◆ Task objective
Count the lines in the records below that contain the word "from", and give that figure alone.

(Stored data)
-*-*-
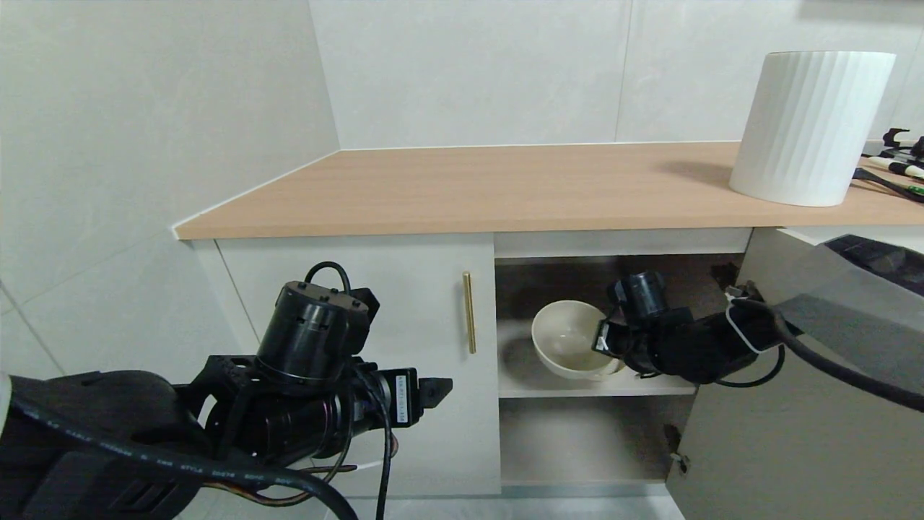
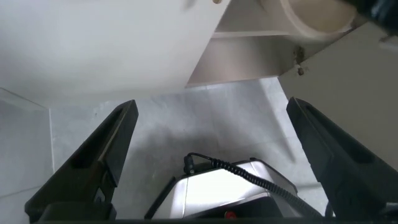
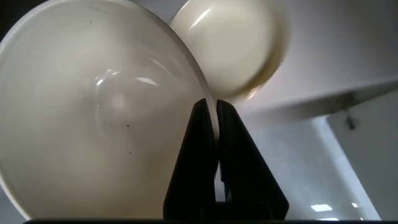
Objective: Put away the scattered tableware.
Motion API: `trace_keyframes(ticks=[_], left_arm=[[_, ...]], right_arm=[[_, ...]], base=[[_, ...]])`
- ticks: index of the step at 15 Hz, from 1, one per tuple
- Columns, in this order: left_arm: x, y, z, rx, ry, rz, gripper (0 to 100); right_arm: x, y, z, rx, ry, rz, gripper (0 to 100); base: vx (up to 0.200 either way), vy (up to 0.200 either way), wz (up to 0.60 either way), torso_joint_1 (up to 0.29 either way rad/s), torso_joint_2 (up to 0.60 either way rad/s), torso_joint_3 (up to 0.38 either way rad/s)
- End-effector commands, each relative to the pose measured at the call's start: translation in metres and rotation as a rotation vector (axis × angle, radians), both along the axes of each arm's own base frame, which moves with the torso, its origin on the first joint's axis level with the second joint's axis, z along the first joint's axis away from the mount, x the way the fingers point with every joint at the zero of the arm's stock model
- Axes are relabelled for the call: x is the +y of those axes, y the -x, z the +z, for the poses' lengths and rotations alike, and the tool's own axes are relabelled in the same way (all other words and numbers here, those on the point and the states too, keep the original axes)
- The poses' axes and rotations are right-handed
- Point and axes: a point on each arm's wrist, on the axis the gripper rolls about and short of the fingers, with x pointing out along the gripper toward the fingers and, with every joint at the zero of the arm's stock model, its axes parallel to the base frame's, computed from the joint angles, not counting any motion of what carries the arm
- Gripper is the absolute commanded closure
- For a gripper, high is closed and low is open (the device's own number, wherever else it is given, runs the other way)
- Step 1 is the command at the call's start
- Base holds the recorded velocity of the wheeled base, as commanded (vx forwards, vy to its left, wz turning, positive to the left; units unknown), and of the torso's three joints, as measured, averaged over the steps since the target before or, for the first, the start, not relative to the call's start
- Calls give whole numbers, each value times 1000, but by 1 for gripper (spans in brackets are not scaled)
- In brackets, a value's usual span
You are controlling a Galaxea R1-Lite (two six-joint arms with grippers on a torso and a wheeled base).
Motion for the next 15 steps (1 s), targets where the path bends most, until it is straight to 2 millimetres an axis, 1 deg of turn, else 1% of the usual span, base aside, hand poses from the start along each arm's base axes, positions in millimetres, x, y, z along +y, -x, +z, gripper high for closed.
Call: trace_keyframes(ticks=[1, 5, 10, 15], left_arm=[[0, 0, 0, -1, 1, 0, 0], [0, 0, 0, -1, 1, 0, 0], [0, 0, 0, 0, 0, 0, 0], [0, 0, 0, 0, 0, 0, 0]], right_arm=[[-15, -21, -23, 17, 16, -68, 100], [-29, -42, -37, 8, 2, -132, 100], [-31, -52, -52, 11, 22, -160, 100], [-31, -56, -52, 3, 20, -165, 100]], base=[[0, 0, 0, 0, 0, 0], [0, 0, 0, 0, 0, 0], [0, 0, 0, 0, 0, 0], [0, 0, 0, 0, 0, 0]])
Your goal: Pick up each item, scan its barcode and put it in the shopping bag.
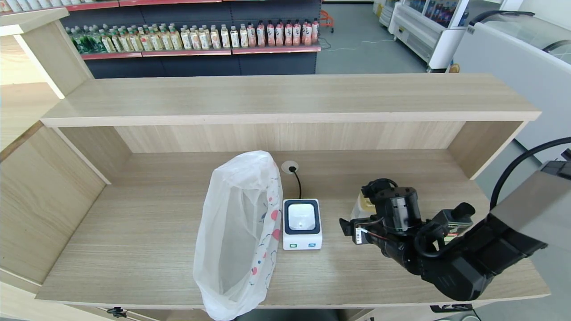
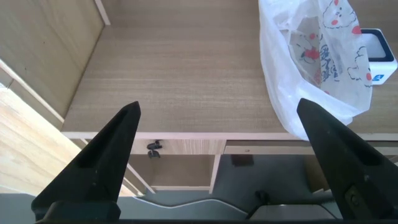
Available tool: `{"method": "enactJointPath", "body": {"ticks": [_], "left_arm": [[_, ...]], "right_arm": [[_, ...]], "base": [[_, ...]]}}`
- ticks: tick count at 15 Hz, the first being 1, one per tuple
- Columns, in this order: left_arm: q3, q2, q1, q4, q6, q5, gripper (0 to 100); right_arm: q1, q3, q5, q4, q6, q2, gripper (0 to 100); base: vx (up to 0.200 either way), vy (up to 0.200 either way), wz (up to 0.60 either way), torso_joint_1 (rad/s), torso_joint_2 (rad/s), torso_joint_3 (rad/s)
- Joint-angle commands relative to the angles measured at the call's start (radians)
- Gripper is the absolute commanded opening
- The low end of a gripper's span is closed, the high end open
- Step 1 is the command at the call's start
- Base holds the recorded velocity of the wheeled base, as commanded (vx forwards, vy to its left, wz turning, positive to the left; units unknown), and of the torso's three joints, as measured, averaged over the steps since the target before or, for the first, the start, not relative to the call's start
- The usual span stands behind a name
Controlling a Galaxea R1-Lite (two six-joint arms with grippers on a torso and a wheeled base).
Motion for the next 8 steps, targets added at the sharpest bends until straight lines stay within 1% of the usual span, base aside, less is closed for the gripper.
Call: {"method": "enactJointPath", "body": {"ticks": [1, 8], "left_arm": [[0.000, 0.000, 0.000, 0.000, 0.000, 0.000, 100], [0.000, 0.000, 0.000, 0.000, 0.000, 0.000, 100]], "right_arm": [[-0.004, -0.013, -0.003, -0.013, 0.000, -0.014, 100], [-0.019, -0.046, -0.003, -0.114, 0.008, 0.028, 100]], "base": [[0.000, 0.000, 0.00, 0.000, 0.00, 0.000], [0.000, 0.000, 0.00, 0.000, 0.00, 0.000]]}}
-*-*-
◆ Your response
4